Material shown:
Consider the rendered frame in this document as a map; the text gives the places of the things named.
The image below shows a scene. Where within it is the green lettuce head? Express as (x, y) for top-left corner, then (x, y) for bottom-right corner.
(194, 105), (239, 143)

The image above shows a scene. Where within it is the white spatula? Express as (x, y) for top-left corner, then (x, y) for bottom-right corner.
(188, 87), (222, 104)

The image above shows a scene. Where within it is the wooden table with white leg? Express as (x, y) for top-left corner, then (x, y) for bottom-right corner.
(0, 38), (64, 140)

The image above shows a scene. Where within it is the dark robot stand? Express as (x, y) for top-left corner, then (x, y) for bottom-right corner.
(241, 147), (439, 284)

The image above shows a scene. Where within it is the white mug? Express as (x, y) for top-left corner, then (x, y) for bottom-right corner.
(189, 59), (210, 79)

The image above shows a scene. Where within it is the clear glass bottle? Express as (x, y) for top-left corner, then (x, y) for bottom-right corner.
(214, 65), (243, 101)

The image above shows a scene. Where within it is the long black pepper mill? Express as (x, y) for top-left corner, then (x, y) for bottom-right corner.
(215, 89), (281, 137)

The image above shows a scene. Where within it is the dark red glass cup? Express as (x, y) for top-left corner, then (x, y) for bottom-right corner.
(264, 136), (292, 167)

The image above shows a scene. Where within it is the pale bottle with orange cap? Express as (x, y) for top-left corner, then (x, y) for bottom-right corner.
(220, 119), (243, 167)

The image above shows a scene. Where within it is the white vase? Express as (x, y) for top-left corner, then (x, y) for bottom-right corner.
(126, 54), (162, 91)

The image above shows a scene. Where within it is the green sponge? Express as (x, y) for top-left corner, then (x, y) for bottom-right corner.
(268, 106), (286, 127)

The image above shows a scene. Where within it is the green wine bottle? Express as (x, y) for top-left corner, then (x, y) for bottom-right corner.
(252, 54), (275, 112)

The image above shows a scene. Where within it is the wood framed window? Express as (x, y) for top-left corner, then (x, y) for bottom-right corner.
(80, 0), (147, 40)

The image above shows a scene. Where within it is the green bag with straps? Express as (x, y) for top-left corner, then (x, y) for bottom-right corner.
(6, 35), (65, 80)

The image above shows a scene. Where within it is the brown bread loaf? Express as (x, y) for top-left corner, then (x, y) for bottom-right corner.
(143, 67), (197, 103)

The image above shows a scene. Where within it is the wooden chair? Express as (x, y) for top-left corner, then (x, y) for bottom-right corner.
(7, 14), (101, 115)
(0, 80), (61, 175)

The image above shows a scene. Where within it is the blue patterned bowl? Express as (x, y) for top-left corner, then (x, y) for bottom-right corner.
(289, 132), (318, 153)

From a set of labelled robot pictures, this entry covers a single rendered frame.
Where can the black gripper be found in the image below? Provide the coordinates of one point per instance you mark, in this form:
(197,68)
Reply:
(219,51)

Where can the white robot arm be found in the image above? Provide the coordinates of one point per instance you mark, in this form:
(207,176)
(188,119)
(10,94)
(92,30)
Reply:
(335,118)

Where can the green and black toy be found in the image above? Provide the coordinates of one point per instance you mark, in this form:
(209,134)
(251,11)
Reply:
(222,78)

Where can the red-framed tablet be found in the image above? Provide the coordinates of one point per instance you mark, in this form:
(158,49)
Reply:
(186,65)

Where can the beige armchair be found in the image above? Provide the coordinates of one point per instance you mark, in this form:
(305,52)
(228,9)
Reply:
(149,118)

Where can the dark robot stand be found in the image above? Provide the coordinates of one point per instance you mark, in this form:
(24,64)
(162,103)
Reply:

Task instructions:
All that is wanted is an exact copy of the lines above from the one with "the wooden chair?" through the one with "From a set of", with both ends included.

Expected output:
The image above shows a scene. Where within it is the wooden chair? Express as (x, y) for top-left corner, then (x, y) for bottom-right corner.
(7, 14), (101, 115)
(0, 80), (61, 175)

The image above shows a scene. Where within it is the blue patterned bowl? Express as (x, y) for top-left corner, then (x, y) for bottom-right corner.
(289, 132), (318, 153)

From a set of labelled robot pictures, this entry covers a single rendered frame.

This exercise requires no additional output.